Grinding his teeth and bouncing his knee wasn’t enough to ease Jackson’s tension. He needed to get out there.

Roman needed to make sure that she was alive, that she hadn’t been killed in the middle of the night by some poachers. Why couldn’t she have listened to him when he told her not to go anywhere alone?

Finally, without a word, Drake grabbed his jacket and ran out the door. As he hit the exit, he turned back. “Are you two coming?”

They went to where he knew Lana would have gone to hunt. Surely they would at least find evidence that she’d been there. The little pile of clothes that she would have stashed somewhere before shifting and running off, maybe. Or at the least they could follow her scent.

They drove to the parking lot in silence. Once they got there, it didn’t seem like they could run fast enough—but nothing could have prepared them for what they saw upon rounding the corner to the parking lot in the conservation area.

Two darkly clad and face painted hunters were loading Lana’s slack body into a cage in the back of their pickup truck, talking loudly about how they’d finally found some game worth the trouble of coming out there.

Poachers.
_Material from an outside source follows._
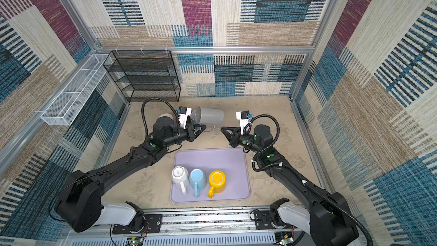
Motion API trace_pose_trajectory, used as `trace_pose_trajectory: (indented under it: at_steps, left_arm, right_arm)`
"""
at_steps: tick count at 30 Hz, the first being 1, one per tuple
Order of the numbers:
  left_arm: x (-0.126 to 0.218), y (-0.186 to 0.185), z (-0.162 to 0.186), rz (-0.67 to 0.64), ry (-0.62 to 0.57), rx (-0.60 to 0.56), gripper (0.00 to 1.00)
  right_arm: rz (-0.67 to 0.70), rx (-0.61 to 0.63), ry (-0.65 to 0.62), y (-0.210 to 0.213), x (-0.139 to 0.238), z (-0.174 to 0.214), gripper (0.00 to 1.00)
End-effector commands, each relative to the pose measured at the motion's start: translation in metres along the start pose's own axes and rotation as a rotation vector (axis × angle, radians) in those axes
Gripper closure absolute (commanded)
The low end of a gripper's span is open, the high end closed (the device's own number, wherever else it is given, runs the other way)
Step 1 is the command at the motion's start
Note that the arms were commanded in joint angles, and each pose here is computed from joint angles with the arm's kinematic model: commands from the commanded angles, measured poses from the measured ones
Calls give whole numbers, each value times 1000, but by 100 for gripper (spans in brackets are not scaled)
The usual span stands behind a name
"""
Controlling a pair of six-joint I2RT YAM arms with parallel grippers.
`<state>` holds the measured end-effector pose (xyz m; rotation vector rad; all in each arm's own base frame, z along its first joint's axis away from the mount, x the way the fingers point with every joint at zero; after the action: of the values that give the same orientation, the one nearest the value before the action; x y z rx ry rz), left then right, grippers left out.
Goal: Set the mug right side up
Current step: 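Carry the upright grey mug with the left gripper beside the blue polka-dot mug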
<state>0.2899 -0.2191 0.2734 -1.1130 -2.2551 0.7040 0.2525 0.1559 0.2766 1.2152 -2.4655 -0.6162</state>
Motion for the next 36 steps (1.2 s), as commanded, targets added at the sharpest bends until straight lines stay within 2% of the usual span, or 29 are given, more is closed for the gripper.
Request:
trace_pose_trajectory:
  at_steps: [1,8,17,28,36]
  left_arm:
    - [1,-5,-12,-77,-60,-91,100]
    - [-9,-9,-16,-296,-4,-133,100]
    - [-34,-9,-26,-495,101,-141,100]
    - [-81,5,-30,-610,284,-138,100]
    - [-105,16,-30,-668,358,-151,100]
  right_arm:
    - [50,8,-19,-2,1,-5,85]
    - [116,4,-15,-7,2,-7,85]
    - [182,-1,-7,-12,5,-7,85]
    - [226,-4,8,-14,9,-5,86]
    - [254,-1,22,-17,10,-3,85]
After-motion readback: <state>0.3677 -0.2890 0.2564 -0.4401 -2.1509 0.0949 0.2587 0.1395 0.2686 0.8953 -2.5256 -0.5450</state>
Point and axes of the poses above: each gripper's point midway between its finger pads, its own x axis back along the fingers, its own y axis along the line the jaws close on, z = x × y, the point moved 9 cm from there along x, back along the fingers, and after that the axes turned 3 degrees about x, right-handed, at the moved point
This was one of their worst-case scenarios. The three of them got as close to the culprits as possible, catching their scent and then piling back into the pickup to follow them, albeit at a distance.

One of their own was in danger, and she was the mother of their unborn child. Clearly this was a time for drastic measures.

It was all they could do wait until they had the advantage.

“Not long,” Roman whispered. “We’ll show them what it means to take our mate.”